Más cerca, otros ríos eran de un azul en que se reflejaba el color del cielo y el agua se rizaba en pequeñas ondas. Por la falda de la montaña bajaban unos arroyuelos de corriente rápida que parecían tener prisa en unirse a otros ríos que en la India se convertirían en el poderoso Brahmaputra para fundirse luego en el sagrado Ganges y desembocar en la bahía de Bengala.
Se levantaba el sol sobre las montañas y desaparecía rápidamente el intenso frío del amanecer. A lo lejos volaba un buitre solitario en busca del desayuno. A mi lado, un respetuoso lama me enseñaba las cosas de mayor interés en el contorno. Y era respetuoso porque sabía que yo era pupilo del amadísimo Mingyar Dondup y sobre todo porque yo tenía el Tercer Ojo y era una Encarnación Probada o trüiku, como le llamamos.

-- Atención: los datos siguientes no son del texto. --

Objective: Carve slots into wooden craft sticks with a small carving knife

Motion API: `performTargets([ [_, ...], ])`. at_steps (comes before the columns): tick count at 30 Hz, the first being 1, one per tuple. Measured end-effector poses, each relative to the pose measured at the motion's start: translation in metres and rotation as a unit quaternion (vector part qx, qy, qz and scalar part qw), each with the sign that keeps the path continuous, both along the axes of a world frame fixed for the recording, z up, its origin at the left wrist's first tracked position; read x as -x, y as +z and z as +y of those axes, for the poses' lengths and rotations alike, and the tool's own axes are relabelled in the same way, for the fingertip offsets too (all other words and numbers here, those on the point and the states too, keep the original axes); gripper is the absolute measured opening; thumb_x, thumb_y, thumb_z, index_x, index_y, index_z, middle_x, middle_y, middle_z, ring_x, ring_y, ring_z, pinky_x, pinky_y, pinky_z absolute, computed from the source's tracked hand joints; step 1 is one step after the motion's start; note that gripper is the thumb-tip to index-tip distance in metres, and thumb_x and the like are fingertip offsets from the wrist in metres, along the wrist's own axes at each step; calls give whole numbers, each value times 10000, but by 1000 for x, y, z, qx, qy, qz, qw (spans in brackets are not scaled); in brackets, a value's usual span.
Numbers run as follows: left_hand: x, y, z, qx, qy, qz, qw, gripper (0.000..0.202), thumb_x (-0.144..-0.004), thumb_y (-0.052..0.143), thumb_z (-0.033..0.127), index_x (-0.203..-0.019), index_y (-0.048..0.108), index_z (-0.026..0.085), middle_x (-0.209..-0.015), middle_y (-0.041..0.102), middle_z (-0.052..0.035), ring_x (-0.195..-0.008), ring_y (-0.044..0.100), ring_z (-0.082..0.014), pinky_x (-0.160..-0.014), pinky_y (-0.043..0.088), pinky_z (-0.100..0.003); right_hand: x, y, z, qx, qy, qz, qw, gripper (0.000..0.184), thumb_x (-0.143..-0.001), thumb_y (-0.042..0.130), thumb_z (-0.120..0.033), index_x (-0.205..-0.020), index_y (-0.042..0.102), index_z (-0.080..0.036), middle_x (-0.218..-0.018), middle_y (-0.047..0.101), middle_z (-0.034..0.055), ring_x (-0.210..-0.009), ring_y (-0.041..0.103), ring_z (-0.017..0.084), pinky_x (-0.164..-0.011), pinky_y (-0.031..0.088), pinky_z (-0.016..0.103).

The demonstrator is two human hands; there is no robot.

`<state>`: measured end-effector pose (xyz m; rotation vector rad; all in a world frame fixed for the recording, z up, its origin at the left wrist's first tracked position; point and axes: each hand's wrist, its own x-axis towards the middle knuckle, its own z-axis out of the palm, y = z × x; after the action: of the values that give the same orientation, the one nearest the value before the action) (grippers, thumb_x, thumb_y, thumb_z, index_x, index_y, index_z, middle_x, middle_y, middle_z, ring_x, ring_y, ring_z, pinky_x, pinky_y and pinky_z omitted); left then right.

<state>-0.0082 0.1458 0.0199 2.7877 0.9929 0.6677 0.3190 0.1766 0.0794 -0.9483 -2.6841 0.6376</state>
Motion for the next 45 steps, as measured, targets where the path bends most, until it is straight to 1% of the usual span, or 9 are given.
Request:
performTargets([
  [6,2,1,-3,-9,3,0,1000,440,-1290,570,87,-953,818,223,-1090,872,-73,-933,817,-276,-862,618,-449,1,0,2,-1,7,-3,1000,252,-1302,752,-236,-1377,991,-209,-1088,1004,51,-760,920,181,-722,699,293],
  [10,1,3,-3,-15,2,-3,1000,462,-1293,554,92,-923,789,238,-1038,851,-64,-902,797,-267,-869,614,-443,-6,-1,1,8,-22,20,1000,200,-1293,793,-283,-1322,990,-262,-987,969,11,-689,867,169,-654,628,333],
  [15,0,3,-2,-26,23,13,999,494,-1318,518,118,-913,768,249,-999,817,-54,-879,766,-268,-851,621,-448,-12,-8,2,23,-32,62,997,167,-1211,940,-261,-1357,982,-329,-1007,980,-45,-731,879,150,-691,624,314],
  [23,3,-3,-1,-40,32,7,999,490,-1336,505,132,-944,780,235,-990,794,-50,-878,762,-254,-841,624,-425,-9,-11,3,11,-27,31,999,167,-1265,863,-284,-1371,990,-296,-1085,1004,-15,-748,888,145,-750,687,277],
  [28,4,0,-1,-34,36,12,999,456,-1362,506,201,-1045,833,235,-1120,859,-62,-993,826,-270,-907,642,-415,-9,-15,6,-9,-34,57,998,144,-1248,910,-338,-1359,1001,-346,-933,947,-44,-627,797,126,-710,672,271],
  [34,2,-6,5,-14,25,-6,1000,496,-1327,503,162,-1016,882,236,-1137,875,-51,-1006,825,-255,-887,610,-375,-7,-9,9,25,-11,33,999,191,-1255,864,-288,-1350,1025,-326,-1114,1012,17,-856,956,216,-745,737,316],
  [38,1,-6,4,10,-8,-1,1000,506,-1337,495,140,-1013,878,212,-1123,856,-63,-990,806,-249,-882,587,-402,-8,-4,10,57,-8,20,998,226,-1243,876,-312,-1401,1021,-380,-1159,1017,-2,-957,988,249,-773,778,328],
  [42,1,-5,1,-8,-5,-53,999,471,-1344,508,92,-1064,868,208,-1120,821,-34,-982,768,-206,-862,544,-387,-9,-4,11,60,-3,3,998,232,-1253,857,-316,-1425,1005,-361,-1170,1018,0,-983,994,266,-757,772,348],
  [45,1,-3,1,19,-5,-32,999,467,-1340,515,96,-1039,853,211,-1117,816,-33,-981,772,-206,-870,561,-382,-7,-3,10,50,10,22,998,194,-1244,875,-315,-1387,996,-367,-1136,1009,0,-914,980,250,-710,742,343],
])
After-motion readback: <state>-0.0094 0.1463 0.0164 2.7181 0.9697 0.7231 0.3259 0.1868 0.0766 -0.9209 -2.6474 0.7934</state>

Quizás interese a algunos lectores conocer algunos detalles de cómo se reconoce una encarnación. Los padres de un chico pueden pensar, juzgando por su conducta, que este niño tiene una mente más desarrollada de lo normal, que sabe más cosas de lo habitual en niños de su edad o que parece tener ciertos recuerdos inexplicables. Entonces los padres acuden al abad de una lamasería local y solicitan de él que nombre una comisión que examine al chico. Se hacen horóscopos preliminares sobre la otra vida anterior del niño y se somete a éste a un examen corporal minucioso en busca de ciertos signos. Por ejemplo, quizá tenga algunas pequeñas marcas significativas en las manos, en los omoplatos o en las piernas. Si se descubre alguno de estos signos, se realiza una investigación para saber quién fue esta criatura en su vida anterior. A veces un grupo de lamas logra reconocerlo (como sucedió en mi caso) y entonces se hacen las pesquisas necesarias hasta encontrar algunos objetos que le pertenecieron en su vida anterior.

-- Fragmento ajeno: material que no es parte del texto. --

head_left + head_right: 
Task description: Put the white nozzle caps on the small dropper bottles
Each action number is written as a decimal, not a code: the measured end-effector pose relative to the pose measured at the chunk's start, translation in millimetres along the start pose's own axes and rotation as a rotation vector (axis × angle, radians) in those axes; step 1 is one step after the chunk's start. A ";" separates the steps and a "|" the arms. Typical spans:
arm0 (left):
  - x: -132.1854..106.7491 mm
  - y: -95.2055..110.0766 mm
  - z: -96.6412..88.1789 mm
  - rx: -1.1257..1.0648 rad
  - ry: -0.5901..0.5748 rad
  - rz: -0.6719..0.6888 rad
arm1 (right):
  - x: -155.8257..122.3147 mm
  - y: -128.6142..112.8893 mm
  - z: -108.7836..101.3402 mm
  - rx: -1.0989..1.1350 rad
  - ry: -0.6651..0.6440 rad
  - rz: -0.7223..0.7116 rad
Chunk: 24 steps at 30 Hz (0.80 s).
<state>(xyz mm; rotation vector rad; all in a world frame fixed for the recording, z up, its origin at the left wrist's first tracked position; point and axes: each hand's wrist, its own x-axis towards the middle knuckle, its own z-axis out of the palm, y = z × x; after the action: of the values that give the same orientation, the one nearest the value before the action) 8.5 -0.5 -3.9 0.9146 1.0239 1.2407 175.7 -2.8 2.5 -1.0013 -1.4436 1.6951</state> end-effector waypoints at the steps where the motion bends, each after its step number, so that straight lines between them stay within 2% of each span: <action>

Estos objetos, junto con otros de idéntica apariencia, son presentados al niño, el cual ha de reconocer sin equivocarse todos los que le pertenecieron.
Esto ha de hacerlo cuando tiene tres años de edad.
Se estima que a los tres años es un chico demasiado joven para que pueda influir en él la descripción que intentasen hacerle sus padres, caso de que éstos pretendieran hacer trampa. Y si el niño es aún más pequeño, mejor.